ComplexNetworks-DCC-FCUP / fase

FaSE - Fast Subgraph Enumeration
7 stars 1 forks source link

The reported sub graphs have their edges inverted. #1

Closed theagilehacker closed 8 years ago

theagilehacker commented 8 years ago

When I compare the output from FaSE to that of gtrieScanner I noticed the reported sub graphs did not match. Looking closer at the output for small test graph, and drawing on a whiteboard that it appears that the edges are being inverted.

So for example the simple graph: 1 2 1 3 1 4

reports: Exact Enumeration, no Sampling done

    Detailed Output:

0000100010001000: 1 occurrences

which is the equivalent of the network: 2 1 3 1 4 1

gangsterveggies commented 8 years ago

The output of FaSE and gtrieScanner isn't necessarily exactly equal, but should represent the same subgraphs. If I understood you correctly (and looking at your example) this is your issue.

What happens is that both FaSE and gtrieScanner use nauty (http://pallini.di.uniroma1.it/) to handle the isomorphism calculations, but they use it differently. What FaSE reports are canonical representations that come directly from nauty and are simply adjacency matrices (maybe I should have made the output more clear, I'll probably add something soon). The gtrieScanner also reports canonical representations that are simply adjacency matrices, but their adjacency matrices can be different (even though they represent the same graph). They are different because: I think the source code of the gtrieScanner uses the old nauty version (but I'm not 100% sure); the gtrieScanner may change the preferred representation in order to compress the underlying gtrie the most.

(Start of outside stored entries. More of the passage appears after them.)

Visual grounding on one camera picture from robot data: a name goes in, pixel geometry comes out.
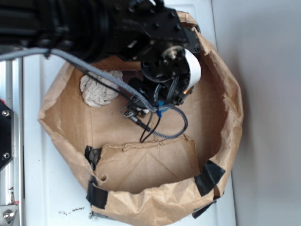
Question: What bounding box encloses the brown paper bag enclosure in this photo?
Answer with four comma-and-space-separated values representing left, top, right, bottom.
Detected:
38, 10, 243, 226

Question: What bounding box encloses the white plastic tray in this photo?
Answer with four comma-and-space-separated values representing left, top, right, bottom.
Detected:
22, 3, 238, 226

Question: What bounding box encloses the black mounting plate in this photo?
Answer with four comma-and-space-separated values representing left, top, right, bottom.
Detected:
0, 99, 14, 171

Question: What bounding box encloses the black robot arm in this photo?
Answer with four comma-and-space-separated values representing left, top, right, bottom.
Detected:
0, 0, 201, 119

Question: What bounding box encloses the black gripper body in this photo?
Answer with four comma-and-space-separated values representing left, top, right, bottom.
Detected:
128, 46, 194, 111

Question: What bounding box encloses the black tape strip inner left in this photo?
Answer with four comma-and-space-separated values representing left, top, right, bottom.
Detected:
84, 146, 102, 171

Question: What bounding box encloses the crumpled white paper wad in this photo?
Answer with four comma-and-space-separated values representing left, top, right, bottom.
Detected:
80, 75, 119, 108

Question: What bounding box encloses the thin black wire loop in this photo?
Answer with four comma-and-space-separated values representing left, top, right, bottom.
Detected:
140, 112, 162, 143

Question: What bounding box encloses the black tape strip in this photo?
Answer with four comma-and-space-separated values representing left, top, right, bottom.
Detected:
86, 177, 109, 210
195, 161, 226, 196
84, 146, 102, 171

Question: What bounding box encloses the white cylindrical wrist cap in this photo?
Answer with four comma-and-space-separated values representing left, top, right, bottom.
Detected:
185, 49, 202, 90

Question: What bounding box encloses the grey braided cable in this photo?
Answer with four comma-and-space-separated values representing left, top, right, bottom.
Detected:
0, 47, 188, 138

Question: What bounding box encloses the black tape strip bottom left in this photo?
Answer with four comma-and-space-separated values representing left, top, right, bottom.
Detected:
86, 177, 109, 210

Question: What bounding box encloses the black tape strip bottom right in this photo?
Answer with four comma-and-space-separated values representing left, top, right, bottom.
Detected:
195, 161, 226, 196

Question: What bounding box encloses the aluminium frame rail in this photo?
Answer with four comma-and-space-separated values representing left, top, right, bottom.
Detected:
0, 57, 24, 226

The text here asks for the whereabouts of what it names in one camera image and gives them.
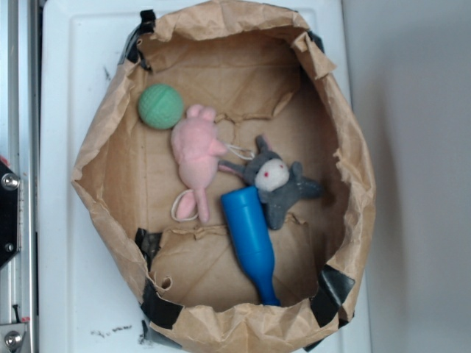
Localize blue plastic bottle toy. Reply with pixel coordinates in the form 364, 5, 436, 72
221, 186, 280, 306

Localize pink plush rabbit toy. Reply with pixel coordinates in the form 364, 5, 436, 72
170, 104, 255, 224

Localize grey plush donkey toy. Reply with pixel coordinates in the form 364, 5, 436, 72
219, 135, 323, 230

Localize black mounting bracket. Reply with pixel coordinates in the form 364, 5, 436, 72
0, 156, 21, 269

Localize brown paper bag bin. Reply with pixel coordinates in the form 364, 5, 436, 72
72, 1, 376, 352

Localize green textured ball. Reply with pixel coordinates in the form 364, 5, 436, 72
138, 84, 184, 129

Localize aluminium frame rail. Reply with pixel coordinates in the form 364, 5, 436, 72
1, 1, 40, 352

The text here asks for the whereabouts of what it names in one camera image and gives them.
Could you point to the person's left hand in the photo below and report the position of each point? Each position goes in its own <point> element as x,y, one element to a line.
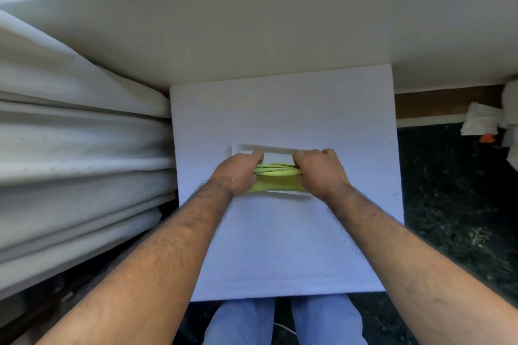
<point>234,174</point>

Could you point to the person's right hand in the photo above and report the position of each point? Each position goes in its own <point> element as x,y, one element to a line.
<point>323,175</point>

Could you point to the person's right fingers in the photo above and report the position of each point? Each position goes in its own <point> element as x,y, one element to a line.
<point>309,155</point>

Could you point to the person's left thumb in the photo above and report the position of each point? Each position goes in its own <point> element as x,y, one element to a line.
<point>254,157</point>

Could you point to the green cloth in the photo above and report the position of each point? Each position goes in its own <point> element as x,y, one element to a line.
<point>277,177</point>

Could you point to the person's right forearm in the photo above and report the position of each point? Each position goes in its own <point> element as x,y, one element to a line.
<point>421,272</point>

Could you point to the person's left forearm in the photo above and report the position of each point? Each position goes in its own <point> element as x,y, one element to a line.
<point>141,272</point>

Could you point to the white rectangular tray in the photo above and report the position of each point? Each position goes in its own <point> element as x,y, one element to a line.
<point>279,150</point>

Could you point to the white foam board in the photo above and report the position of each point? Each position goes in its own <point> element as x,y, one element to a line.
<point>283,114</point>

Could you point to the large white foam slab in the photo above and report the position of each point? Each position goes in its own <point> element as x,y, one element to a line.
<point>259,25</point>

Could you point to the brown wooden beam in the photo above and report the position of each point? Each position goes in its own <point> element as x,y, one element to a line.
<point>445,102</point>

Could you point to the person's blue jeans legs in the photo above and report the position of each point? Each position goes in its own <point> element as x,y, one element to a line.
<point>283,322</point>

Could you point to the stack of white foam sheets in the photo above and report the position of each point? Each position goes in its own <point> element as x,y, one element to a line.
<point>77,162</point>

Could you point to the orange small object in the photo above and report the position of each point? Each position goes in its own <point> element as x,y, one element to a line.
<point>487,138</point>

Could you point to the white crumpled cloth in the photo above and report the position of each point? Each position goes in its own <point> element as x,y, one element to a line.
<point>491,116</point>

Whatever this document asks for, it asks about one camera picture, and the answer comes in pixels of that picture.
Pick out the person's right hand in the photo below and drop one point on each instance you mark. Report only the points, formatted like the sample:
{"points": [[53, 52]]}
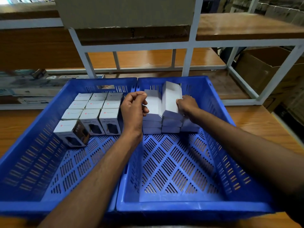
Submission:
{"points": [[190, 107]]}

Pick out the person's left hand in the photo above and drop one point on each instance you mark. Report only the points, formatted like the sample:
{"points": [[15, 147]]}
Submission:
{"points": [[131, 113]]}

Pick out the person's right fingers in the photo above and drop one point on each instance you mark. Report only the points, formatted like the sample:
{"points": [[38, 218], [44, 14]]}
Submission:
{"points": [[181, 100]]}

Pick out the person's left thumb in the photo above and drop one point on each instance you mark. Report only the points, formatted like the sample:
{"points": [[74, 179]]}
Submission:
{"points": [[145, 110]]}

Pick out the small plain white carton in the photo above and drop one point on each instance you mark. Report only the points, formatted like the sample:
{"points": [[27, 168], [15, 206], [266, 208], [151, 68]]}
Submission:
{"points": [[171, 97], [153, 104]]}

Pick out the person's right forearm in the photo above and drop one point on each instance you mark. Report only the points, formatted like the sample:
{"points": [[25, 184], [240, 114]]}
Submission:
{"points": [[249, 154]]}

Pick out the person's left forearm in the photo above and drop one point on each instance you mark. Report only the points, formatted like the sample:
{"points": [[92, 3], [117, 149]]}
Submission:
{"points": [[99, 180]]}

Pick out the stack of plain white boxes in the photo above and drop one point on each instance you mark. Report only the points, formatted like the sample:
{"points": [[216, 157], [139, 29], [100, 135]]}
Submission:
{"points": [[171, 125]]}

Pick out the wooden shelf board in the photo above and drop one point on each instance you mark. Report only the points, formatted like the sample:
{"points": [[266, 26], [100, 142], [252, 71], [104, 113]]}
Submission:
{"points": [[244, 26], [147, 58]]}

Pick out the group of printed white boxes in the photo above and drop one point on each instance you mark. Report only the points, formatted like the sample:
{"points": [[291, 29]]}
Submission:
{"points": [[91, 116]]}

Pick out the blue plastic crate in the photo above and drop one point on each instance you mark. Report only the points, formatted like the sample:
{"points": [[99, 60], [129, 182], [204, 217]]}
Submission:
{"points": [[59, 168], [180, 168]]}

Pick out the long white printed package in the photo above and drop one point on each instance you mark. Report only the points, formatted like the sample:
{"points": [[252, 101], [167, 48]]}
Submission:
{"points": [[35, 100], [80, 76]]}

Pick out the open brown cardboard box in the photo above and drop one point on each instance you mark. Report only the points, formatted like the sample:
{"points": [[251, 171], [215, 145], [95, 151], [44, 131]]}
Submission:
{"points": [[266, 68]]}

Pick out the grey cardboard box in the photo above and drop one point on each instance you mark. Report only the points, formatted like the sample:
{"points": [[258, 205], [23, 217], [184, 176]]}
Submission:
{"points": [[123, 11]]}

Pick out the long grey printed package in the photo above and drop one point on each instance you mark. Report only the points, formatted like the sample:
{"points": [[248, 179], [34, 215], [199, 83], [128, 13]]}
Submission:
{"points": [[30, 82]]}

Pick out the white metal shelf frame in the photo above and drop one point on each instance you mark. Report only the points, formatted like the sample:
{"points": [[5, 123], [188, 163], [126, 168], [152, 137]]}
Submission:
{"points": [[192, 54]]}

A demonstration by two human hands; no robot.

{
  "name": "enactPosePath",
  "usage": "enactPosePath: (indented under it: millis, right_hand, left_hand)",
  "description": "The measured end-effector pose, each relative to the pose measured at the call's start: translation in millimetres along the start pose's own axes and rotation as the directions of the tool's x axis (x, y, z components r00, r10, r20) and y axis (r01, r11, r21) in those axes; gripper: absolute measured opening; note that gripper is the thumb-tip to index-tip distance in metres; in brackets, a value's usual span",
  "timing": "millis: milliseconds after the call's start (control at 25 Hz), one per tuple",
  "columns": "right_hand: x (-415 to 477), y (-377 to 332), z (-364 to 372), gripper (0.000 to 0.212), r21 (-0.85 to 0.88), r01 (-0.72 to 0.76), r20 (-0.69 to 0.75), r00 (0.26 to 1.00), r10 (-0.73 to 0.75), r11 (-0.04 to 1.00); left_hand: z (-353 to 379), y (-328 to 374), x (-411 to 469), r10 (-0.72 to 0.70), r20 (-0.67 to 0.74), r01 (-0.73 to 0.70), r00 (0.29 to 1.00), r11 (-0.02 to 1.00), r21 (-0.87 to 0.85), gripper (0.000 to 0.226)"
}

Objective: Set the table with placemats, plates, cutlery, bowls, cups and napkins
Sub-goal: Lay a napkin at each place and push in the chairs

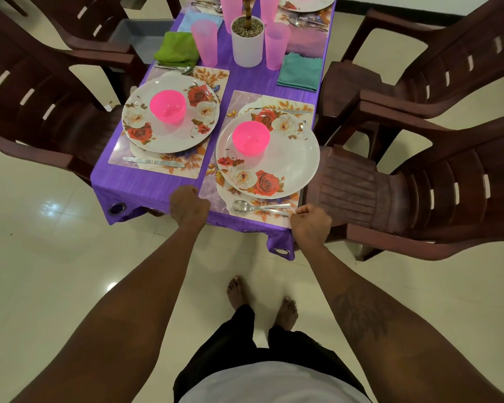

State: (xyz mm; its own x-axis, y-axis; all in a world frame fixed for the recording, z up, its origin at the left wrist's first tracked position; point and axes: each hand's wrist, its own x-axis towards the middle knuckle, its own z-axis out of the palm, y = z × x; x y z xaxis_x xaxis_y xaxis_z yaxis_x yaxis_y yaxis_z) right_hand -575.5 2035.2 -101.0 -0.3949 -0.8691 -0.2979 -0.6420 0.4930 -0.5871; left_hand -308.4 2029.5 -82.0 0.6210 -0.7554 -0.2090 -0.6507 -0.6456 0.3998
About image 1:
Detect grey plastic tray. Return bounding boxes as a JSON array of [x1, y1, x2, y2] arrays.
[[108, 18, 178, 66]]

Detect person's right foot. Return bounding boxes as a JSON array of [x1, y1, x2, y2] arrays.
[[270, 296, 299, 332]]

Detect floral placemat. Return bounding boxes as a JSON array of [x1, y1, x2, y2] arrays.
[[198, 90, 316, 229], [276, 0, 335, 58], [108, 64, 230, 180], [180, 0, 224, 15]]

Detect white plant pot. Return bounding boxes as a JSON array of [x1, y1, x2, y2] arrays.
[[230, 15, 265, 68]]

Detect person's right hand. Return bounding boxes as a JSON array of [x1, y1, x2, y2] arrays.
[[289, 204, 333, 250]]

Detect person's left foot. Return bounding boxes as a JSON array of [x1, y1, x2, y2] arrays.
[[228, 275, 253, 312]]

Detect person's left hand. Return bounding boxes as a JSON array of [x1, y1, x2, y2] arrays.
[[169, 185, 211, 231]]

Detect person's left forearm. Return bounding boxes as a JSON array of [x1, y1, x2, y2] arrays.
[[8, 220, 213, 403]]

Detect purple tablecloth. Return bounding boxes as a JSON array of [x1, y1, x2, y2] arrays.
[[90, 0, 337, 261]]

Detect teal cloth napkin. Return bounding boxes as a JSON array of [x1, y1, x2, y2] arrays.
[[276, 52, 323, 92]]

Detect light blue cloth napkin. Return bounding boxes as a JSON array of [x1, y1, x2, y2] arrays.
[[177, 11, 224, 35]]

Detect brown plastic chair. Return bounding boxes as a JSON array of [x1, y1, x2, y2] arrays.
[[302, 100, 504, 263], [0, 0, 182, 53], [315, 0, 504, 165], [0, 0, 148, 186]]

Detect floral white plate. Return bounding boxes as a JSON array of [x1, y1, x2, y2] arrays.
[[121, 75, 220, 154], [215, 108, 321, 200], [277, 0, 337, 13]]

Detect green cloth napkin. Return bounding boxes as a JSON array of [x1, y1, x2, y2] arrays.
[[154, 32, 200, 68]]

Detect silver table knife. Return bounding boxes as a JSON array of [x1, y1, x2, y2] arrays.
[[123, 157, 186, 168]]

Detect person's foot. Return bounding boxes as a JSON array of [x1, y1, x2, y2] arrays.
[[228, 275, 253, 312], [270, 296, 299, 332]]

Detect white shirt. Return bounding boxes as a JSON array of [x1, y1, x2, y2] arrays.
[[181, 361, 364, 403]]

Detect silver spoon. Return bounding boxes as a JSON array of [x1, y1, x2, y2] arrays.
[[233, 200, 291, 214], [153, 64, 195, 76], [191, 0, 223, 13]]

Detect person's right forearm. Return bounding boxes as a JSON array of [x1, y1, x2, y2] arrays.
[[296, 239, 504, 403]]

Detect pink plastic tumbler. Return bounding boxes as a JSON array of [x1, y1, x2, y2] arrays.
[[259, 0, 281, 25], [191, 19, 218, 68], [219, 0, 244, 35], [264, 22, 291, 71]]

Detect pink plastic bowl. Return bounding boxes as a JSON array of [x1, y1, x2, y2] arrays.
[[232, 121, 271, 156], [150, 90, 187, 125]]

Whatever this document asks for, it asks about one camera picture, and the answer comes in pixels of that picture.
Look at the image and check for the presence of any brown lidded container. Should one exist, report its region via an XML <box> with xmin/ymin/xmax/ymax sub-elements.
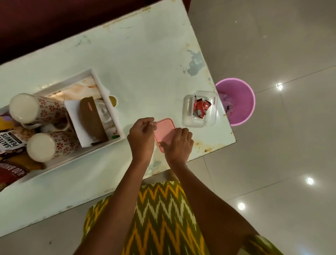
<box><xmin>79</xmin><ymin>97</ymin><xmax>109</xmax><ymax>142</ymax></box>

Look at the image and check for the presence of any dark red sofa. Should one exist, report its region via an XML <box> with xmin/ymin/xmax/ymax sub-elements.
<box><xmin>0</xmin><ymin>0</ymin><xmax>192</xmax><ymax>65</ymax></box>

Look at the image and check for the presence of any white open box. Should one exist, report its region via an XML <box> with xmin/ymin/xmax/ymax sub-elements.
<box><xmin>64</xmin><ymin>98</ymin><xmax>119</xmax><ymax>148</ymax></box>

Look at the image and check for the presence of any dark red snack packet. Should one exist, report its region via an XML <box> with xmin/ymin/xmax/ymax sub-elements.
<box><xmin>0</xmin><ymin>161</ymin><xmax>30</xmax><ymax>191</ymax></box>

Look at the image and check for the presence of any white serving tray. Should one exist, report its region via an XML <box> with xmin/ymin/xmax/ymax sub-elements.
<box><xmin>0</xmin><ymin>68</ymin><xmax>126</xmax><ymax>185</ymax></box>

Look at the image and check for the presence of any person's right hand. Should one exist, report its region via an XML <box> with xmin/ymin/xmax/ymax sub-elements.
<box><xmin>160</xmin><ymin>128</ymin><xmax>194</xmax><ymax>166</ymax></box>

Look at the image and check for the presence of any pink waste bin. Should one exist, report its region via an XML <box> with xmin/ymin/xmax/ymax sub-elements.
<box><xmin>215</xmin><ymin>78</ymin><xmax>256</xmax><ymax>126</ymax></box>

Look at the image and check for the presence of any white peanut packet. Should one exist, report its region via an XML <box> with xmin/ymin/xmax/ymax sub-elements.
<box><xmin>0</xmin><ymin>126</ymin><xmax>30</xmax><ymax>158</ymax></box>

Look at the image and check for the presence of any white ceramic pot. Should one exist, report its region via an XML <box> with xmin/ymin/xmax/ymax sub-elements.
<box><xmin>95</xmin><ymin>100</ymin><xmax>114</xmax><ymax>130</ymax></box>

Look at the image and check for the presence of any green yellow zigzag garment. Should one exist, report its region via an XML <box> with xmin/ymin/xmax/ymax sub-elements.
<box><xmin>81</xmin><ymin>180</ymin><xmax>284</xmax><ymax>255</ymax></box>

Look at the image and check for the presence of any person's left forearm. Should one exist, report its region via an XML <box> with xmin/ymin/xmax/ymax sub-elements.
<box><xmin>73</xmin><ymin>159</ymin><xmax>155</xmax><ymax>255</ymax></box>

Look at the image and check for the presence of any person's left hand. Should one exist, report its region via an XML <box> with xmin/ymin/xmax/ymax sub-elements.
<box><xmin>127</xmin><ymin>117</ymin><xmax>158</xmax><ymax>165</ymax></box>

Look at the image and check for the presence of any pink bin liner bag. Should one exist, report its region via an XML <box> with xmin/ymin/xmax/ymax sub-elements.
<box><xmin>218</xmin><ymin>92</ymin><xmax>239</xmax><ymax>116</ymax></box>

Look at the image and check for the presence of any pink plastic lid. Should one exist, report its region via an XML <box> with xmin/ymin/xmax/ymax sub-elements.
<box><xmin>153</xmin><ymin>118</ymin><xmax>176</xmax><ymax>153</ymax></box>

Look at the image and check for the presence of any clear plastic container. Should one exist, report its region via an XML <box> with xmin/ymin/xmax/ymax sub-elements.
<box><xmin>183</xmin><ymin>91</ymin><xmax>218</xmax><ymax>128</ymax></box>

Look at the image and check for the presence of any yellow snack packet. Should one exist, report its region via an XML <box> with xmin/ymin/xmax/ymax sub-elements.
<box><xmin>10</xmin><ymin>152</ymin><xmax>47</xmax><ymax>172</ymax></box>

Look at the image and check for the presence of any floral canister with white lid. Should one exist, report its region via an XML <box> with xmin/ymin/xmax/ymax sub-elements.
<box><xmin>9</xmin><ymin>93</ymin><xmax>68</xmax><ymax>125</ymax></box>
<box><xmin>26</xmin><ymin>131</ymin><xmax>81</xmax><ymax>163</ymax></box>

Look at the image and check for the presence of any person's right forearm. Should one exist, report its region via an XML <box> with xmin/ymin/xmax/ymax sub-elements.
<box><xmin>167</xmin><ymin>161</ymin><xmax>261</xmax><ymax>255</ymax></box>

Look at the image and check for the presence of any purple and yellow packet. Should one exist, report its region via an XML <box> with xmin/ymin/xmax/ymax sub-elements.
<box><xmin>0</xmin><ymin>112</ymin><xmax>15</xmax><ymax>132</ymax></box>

It is tough to ensure both output the exact same representations, because of the algorithms' requirements, but they should be equivalent isomorphism-wise. Does this match your question or did I totally misunderstood you?

theagilehacker commented 8 years ago

I understand that the adjacency matrix can be different (based on node ordering) however with the simple example I gave the adjacency matrix should have one node with three outgoing edges so the the 1s should be next or very close to each other. I was expecting an output that looked something like:

0111000000000000 or 000010110000 or 0000000011010000 or 0000000000001110

what I see is the transpose of the first one :) which is 0000100010001000.

Then again I am not the expert :)

gangsterveggies commented 8 years ago

OK, that is a different issue, I did misunderstand you then :P

I reran FaSE with the sample graph you provided and I got the following result (for a size 4 enumeration):

0001000100011110: 1 occurrences

Which is the actual graph (0001 / 0001 / 0001 / 1110). How did you ran the code for that example (what was the command line), for both FaSE and gtrieScanner?

theagilehacker commented 8 years ago

Right sorry I forgot to mention I ran with the directed graph option :)

gangsterveggies commented 8 years ago

You are absolutely right! It turns out there was a bug in the code that converted the FaSE internal representation to the nauty one that "swapped" the direction of the edges. I fixed it on commit 7807b70b8d3a867794c579449bc62ee2dfa98043.

Thank you very much for the feedback! That is the kind of thing that after a million times running the code and checking occurrence numbers and whatnot one loses track of, so I would probably only notice that in very specific situations. Nice catch :D

theagilehacker commented 8 years ago

Awesome! :) thank you too for looking into it :). Great work by the way.